NEW YORK (CNN/Money) -
Federal Reserve Chairman Alan Greenspan has sharply increased his visits with White House officials since the start of the Bush administration, according to published reports.
The Washington Post, citing the work of academic researcher Kenneth Thomas, which appeared earlier in the trade publication American Banker, reported Thursday that Greenspan met with White House officials an average of three times a year from 1996 to 2000.
Since Bush took office in early 2001, Greenspan has met with White House officials an average of 44 times a year. He has already met with White House officials 12 times in 2004.

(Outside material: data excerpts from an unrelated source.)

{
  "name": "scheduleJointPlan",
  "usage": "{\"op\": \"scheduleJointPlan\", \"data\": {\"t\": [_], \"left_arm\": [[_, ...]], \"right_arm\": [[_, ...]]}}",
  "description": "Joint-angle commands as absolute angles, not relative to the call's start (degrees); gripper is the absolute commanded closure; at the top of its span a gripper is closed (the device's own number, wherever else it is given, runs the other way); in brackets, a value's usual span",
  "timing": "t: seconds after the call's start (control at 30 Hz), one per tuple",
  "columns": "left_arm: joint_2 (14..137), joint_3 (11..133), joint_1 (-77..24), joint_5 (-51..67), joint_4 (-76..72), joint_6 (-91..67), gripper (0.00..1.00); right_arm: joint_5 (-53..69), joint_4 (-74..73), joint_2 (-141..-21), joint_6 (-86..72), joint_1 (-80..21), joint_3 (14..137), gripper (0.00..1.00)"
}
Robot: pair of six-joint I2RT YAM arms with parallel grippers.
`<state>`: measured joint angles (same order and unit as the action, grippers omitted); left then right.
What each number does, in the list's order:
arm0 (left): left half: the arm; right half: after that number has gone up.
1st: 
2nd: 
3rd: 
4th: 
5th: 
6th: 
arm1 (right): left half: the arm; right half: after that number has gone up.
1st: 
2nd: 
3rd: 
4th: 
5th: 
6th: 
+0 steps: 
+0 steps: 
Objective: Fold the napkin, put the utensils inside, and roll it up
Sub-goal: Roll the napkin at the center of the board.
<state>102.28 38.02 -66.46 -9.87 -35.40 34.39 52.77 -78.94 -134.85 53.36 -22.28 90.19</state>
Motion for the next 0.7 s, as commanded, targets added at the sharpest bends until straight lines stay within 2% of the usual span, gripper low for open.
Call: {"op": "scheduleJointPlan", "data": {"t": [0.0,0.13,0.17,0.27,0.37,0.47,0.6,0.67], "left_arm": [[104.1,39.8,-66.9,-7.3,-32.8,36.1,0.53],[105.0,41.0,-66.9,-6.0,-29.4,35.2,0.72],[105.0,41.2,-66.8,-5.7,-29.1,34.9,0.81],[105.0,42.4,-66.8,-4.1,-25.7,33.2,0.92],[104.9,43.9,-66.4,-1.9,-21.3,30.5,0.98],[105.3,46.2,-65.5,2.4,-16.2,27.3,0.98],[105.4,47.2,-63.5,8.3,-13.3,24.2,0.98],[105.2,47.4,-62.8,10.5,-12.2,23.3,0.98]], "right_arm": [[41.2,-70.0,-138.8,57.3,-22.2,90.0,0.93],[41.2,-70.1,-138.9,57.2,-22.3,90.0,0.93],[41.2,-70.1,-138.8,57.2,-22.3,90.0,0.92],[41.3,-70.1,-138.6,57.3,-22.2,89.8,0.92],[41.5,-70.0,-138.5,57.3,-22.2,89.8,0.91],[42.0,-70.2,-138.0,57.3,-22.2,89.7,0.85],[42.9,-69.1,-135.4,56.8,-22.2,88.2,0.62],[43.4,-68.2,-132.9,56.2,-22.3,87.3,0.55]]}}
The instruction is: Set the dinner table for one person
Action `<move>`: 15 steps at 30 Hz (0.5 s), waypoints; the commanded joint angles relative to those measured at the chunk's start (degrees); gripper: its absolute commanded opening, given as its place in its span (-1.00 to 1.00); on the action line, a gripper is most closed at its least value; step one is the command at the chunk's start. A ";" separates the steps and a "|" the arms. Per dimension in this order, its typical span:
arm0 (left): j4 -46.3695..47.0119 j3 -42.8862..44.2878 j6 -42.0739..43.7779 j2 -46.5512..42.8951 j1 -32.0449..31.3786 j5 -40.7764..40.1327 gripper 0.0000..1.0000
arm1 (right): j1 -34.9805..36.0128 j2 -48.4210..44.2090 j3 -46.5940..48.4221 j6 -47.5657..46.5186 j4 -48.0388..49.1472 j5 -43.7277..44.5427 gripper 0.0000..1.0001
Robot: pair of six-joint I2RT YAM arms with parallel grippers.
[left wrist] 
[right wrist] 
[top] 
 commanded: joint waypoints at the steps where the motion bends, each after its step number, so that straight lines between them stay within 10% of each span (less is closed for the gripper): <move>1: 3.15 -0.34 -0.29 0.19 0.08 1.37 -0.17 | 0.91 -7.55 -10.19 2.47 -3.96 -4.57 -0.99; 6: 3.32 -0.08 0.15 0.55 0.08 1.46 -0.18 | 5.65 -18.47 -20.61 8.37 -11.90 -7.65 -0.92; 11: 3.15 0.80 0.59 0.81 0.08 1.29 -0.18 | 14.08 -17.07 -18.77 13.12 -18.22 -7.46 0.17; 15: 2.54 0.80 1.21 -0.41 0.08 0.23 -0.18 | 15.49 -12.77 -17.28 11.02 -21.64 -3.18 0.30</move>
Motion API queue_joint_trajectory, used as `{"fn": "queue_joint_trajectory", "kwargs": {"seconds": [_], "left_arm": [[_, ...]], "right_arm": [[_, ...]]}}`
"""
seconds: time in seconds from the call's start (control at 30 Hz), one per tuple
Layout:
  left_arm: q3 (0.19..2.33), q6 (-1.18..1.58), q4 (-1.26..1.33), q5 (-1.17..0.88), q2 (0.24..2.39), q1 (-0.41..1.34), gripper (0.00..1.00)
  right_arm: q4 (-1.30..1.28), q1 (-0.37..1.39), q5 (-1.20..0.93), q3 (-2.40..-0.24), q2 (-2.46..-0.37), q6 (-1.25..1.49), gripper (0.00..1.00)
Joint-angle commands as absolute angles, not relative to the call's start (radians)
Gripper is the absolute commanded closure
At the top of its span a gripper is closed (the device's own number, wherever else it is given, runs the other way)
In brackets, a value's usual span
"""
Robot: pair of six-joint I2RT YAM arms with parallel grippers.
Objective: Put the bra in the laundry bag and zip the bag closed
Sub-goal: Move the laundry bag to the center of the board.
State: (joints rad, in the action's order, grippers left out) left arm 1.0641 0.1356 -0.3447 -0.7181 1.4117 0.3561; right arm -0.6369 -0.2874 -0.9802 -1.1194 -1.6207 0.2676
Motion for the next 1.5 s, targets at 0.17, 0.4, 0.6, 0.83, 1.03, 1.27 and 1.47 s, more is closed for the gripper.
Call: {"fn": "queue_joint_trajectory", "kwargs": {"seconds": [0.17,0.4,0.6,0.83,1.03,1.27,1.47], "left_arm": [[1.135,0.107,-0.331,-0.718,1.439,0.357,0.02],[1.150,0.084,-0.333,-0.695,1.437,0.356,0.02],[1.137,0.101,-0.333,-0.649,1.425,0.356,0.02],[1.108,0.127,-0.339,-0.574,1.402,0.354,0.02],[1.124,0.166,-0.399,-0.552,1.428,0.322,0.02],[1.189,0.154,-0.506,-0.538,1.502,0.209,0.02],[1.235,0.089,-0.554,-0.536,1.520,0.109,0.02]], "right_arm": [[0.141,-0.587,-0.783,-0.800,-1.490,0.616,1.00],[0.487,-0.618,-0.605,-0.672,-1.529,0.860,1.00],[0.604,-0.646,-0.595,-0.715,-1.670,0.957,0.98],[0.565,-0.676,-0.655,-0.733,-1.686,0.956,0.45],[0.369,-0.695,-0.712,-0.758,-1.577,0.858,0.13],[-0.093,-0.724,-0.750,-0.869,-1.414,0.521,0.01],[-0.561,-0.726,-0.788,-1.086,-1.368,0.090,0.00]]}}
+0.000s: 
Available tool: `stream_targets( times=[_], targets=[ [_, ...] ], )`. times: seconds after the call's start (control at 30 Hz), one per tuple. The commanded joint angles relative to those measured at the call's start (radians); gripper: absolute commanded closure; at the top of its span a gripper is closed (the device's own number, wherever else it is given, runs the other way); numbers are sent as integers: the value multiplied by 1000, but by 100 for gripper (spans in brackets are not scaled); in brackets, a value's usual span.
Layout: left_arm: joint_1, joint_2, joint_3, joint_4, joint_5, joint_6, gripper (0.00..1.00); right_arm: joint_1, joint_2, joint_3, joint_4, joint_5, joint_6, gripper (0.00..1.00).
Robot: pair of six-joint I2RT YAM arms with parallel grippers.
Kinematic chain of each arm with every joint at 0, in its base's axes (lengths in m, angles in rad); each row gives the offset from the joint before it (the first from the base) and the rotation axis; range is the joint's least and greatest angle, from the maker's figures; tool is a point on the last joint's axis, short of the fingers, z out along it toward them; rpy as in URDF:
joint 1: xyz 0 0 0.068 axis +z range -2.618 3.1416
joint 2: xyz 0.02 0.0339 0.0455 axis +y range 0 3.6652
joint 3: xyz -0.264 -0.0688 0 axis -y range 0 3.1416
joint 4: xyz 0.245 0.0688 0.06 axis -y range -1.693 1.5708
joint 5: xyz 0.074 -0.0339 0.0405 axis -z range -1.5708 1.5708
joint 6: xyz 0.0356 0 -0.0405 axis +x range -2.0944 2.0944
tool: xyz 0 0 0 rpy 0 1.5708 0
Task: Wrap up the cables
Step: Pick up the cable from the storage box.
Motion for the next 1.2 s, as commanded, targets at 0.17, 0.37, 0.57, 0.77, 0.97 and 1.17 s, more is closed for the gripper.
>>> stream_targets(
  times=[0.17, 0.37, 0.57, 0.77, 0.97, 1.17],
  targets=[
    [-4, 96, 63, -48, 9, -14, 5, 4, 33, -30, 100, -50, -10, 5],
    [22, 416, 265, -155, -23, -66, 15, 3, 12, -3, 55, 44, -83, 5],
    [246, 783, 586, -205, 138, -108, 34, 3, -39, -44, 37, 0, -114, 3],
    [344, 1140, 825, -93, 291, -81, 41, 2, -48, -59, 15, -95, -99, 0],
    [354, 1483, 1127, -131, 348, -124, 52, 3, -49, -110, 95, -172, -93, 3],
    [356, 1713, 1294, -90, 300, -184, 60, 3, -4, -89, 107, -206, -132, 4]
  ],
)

The Federal Reserve is independent from the executive branch. Fed chairmen have been careful to "avoid deals or the appearance of deals," with the White House in the past, said Donald Kettl, a political science professor at the University of Wisconsin and author of a book about political influences on the Fed.
Kettl told the post that Greenspan's meetings with current administration officials mark a "huge and historic shift," for a Fed chairman.
Thomas, a lecturer in finance at the Wharton School at the University of Pennsylvania who obtained the records of the visits with a freedom of information filing, praised Greenspan's performance as Fed chairman under Bush. But he noted that Greenspan provided important support for Bush tax cuts and now advocates making the cuts permanent. At one time he was critical of the effect the tax cuts would have on the federal deficit.
"There's the appearance that (Greenspan) might not just be affected by economic winds, but possibly by political winds," Thomas told the Post.
Among the administration officials who met with Greenspan on his White House visits were Vice President Dick Cheney, with whom he met at least 17 times, Defense Secretary Donald Rumsfeld, with whom he met at least 11 times, National Security Advisor Condoleeza Rice, at least 12 meetings, and White House Chief of Staff Andrew Card, at least six meetings.
Greenspan met less frequently with Treasury Department officials during the Bush administration -- about 45 times a year -- than he did in the last five years of the Clinton administration, when he met with Treasury officials an average of 55 times a year, according to the report.